Some residents at the forum wondered if the ATM could be held remotely. “My opinion is that this format we’re doing right now is not bad,” Water Commission Chair Jim Hutchinson said. Selectman Jennifer Glass pointed out that state law still requires ATMs to occur in person, though dividing it up over several days is permitted.
“My feeling is you lose something about community when you do it that way — it’s just not the same,” Holden said.
School project
Phase I of the two-year, two-phase school project is about halfway done, and the pandemic has not affected the cost or schedule for the work, School Building Committee Chair Chris Fasciano said.
Although several items had to be cut from the project earlier this year when bids came in over budget, some of them are on track to be restored through previously announced donations from the estate of Harriet Todd, Robert and Jacquelin Apsler, and a fund seeded by the eighth-grade Class of 2020. A grant from the Ogden Codman Trust will fund two bike/walking paths.
The Class of 2020 Tree Fund, which aims to restore new trees and plantings originally budgeted at $56,084, now stands at $35,500 (the fund’s goal is $60,000), Fasciano reported. The SBC has also applied for $161,200 in funds from the town’s Community Preservation Act funding in fiscal 2021 to cover the cost of upgrading the former green playground.
New auditorium rigging will not be included in the final project because the construction deadline for funding that work has passed. Also still needed is funding for furniture, fixtures, equipment, and technology that was cut. A total of $956,000 was originally budgeted; voters restored $200,000 as part of a $829,000 school package at the ATM in June.

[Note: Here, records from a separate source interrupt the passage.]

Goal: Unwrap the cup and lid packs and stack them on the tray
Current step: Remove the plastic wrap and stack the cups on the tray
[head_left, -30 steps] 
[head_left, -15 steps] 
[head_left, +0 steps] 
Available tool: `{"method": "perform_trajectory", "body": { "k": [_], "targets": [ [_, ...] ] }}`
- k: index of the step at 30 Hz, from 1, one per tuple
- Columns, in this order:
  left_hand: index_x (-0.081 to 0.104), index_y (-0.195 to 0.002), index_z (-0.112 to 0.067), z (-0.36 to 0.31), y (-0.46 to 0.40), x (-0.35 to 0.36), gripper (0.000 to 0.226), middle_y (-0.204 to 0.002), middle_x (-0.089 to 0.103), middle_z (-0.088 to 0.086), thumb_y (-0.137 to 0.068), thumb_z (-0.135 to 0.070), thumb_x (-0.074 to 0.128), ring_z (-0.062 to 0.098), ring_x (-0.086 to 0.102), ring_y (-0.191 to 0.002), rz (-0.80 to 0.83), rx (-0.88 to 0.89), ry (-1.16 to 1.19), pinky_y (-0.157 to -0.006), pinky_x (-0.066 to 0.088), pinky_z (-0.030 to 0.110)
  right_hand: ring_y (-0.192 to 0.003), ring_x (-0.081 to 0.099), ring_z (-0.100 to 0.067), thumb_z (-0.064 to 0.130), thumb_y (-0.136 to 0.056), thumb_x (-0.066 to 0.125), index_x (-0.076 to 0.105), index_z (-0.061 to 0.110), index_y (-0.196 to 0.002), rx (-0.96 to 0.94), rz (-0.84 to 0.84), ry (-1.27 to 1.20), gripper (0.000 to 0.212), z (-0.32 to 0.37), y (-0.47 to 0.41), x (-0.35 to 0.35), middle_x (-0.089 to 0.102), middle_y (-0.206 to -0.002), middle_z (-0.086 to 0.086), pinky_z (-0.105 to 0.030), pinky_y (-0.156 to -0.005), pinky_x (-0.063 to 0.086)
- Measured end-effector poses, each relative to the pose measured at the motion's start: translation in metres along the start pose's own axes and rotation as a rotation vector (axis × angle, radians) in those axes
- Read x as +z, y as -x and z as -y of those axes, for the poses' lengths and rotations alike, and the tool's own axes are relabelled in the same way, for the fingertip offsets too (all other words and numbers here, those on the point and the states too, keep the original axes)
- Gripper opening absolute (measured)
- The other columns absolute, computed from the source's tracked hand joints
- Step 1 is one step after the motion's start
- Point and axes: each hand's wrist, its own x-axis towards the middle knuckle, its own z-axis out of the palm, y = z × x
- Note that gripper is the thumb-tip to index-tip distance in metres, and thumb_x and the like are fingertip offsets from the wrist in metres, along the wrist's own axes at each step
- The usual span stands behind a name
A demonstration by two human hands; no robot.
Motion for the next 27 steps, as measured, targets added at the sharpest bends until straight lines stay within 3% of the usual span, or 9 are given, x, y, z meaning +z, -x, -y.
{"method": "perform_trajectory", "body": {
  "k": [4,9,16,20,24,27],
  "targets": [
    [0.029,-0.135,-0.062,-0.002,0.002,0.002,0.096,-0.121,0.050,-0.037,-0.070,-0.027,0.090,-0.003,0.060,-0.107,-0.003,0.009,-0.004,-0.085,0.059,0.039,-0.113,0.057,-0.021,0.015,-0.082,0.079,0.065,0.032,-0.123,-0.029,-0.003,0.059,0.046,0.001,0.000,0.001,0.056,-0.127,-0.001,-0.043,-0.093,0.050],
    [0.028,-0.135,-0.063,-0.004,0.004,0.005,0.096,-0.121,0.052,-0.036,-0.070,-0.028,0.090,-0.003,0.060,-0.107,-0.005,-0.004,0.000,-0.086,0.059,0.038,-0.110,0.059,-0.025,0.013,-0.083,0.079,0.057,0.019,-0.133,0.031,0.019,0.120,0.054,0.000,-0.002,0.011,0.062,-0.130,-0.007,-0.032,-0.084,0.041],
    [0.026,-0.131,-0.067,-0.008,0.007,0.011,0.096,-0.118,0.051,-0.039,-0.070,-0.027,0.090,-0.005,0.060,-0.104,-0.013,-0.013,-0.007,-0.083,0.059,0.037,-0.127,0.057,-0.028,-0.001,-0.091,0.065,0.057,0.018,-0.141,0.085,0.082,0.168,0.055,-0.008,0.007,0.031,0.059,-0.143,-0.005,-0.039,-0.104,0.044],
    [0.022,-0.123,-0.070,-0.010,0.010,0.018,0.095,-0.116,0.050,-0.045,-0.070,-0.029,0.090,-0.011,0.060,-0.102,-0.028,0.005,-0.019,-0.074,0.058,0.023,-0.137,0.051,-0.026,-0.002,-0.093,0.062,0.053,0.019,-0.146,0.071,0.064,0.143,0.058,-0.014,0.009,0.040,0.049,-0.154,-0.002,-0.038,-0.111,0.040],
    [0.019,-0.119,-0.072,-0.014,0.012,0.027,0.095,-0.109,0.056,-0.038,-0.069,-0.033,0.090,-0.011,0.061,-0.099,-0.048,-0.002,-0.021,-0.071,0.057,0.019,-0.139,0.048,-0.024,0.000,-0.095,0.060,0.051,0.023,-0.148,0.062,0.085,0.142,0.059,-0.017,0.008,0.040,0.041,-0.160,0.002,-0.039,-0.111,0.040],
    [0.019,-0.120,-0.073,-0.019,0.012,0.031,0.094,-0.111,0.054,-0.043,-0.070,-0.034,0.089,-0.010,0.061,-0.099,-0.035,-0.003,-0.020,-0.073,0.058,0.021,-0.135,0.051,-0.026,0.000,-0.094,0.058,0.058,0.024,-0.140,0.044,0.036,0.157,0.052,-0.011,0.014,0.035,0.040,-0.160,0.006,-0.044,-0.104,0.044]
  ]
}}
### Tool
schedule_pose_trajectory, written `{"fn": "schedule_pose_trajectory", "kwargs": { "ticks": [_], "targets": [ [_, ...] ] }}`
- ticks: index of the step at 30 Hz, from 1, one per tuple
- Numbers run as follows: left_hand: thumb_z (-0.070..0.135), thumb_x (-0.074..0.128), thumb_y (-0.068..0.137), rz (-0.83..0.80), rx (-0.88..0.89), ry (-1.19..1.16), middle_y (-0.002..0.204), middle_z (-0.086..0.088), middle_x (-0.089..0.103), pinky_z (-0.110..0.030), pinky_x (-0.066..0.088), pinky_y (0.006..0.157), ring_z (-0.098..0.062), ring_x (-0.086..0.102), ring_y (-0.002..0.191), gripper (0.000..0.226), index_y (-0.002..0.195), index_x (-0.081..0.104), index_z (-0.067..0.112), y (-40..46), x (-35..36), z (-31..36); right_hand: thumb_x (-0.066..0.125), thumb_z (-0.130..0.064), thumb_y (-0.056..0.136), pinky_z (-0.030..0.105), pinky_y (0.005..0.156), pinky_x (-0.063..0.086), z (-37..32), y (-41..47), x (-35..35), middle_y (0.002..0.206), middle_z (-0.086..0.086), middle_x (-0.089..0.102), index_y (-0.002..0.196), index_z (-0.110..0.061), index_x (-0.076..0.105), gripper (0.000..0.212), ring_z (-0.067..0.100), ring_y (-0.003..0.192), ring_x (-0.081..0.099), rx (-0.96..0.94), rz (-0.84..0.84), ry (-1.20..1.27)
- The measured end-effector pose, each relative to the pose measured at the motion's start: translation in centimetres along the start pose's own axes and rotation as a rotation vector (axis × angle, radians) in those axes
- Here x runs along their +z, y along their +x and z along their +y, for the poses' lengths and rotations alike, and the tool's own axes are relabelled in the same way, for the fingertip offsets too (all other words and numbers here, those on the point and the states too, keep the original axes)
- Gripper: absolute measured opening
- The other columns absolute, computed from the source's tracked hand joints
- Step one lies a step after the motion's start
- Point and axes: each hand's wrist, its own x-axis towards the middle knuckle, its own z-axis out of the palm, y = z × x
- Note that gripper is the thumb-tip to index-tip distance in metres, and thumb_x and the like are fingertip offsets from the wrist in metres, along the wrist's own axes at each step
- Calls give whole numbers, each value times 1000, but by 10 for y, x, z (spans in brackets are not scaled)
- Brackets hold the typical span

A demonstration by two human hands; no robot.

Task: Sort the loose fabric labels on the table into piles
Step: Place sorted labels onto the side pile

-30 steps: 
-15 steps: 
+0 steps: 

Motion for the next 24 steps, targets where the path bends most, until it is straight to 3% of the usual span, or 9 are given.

A request for the remaining $756,000 “is likely to come up at some point,” though exactly when is unclear, Fasciano said. “It is a necessary part of the project.”
Town budget
Another unknown about the ongoing pandemic is how it will affect the budget for the next fiscal year. In the current budget that began on July 1, the Finance Committee trimmed employee retirement contributions, deferred some capital expenditures, and expanded the town’s reserve fund by 50% to $753,000.
The town has also been tracking its expenses relating to Covid-19 and has thus far been reimbursed for all of them — but the CARES Act expires at the end of December and the prospects for another federal stimulus package are uncertain, FinCom chair Andy Payne said. As expected, the biggest Covid-related spending categories for the town have been personal protective equipment, IT hardware and support, and cleaning supplies and services, Payne said.
The FinCom has told departments who are now formulating their fiscal 2021 budget requests that they can ask for the usual maximum increase of 2.5%. The group is willing to consider additional requests, especially if cuts in services would be required, “but it’s gotta be super-compelling,” Payne said.
On the bright side, the town affirmed its AAA bond rating when it recently bonded $2,2 million for the Water Department at an interest rate below 1%, and the stabilization fund is now at about $2.47 million, “so we feel that we remain in pretty good financial shape at this point,” he said.